Exercise instructions:
For the data below, give the number of lines in which "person" occurs. Include nothing besides that number.
──────── Provided data ────────
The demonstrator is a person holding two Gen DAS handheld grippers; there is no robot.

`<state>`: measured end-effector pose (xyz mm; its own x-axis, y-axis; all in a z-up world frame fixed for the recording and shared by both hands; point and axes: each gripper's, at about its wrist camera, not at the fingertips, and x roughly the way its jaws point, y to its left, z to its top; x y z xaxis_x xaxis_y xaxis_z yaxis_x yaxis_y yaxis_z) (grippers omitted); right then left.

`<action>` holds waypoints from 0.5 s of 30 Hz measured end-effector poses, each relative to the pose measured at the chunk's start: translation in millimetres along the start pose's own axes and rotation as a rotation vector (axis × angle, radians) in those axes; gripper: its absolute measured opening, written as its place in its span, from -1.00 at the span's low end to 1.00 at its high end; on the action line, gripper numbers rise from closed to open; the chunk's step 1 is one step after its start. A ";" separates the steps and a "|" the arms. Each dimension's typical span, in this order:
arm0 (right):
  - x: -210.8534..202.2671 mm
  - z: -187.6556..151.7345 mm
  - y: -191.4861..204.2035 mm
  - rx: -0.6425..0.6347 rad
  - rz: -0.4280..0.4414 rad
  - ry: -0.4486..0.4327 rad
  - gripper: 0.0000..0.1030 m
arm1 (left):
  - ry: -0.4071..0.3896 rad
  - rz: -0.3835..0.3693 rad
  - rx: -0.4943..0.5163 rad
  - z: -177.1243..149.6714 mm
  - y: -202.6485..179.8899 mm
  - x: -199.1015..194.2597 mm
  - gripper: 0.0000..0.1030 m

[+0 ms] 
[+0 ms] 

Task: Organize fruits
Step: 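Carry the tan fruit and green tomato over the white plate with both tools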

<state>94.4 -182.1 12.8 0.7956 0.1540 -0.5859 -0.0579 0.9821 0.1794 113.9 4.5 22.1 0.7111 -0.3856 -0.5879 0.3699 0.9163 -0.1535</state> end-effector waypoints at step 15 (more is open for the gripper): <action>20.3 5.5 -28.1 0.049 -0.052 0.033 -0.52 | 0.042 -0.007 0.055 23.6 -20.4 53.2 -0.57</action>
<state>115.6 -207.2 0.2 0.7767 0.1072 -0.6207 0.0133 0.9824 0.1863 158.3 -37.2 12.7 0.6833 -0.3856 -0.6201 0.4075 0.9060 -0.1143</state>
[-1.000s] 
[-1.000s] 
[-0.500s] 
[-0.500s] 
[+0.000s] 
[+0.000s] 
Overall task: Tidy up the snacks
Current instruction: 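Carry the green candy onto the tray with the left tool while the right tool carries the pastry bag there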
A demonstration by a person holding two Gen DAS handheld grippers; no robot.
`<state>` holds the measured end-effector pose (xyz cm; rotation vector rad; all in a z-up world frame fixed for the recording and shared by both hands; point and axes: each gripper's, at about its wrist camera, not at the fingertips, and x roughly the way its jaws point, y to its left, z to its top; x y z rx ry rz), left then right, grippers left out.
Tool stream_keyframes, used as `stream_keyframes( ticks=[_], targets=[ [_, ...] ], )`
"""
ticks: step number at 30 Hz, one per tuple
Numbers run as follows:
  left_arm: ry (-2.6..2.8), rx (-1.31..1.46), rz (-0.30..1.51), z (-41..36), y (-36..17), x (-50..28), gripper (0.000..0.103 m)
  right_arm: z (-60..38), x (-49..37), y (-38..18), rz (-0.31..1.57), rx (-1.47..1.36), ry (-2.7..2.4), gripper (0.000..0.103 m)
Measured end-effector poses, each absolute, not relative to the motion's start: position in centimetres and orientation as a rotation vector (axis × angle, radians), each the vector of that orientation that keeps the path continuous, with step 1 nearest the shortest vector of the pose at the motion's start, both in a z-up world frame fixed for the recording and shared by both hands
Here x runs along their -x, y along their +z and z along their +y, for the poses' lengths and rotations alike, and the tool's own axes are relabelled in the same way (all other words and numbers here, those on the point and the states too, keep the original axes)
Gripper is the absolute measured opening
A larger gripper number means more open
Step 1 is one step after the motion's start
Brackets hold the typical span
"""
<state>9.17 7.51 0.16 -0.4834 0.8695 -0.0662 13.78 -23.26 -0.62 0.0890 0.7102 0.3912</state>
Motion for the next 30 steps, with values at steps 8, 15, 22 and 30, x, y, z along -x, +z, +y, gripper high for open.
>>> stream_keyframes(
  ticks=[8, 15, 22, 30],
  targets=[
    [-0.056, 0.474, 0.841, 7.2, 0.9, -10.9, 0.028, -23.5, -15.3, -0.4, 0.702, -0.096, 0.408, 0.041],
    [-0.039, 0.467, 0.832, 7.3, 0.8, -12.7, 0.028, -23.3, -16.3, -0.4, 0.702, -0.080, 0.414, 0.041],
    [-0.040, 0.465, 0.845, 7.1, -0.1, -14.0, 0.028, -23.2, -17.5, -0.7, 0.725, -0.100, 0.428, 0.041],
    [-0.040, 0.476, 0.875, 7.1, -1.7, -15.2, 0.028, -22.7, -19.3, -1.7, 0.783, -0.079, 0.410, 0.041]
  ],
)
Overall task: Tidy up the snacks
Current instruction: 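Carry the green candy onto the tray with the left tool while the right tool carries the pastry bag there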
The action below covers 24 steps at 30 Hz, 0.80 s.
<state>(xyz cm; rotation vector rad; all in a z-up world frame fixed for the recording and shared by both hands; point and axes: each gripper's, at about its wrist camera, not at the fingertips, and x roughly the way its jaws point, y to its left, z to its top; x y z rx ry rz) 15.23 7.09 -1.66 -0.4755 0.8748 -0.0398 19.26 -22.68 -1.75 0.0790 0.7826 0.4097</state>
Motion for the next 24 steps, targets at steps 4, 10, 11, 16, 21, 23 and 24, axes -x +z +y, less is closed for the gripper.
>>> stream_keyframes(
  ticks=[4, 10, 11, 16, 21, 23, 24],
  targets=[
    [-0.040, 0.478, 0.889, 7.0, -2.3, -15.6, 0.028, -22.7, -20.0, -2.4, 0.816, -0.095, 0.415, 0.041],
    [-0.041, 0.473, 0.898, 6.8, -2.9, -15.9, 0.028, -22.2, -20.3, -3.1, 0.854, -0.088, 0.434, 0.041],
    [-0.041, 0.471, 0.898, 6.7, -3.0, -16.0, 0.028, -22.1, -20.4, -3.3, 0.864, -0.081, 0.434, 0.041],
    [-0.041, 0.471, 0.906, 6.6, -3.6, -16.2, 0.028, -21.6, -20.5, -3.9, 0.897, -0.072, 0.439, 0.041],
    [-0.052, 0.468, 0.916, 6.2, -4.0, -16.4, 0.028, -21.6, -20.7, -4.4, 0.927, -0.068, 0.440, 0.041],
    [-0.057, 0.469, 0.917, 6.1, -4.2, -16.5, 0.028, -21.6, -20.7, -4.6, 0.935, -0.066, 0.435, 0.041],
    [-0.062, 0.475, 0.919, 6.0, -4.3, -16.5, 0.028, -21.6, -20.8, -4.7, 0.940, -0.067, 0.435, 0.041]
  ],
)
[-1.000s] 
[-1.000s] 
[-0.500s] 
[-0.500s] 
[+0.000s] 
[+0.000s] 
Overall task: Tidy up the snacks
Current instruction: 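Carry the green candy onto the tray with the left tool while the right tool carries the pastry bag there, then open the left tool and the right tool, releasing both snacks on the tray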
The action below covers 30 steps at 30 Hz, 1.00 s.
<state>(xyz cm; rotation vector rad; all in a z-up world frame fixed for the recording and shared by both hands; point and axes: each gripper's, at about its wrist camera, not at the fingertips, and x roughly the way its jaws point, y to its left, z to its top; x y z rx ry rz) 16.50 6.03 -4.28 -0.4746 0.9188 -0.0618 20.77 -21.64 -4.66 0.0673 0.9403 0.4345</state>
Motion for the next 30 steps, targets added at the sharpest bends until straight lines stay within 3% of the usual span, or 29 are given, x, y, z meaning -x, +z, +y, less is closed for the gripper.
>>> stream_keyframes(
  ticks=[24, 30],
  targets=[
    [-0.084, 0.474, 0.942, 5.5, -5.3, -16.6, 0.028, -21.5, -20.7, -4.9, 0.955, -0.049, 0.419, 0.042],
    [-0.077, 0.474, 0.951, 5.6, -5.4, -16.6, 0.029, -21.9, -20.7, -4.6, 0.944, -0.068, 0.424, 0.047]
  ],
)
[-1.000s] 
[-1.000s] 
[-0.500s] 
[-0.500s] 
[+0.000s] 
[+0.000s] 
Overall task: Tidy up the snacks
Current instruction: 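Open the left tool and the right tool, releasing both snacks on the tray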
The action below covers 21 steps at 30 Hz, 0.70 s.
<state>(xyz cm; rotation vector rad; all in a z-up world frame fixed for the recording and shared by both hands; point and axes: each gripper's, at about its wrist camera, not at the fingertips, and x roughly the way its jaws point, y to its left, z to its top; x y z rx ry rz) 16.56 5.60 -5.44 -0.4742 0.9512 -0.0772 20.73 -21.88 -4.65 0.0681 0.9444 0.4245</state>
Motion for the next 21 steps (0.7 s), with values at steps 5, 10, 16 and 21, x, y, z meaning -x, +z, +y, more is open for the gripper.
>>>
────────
Answer area:
2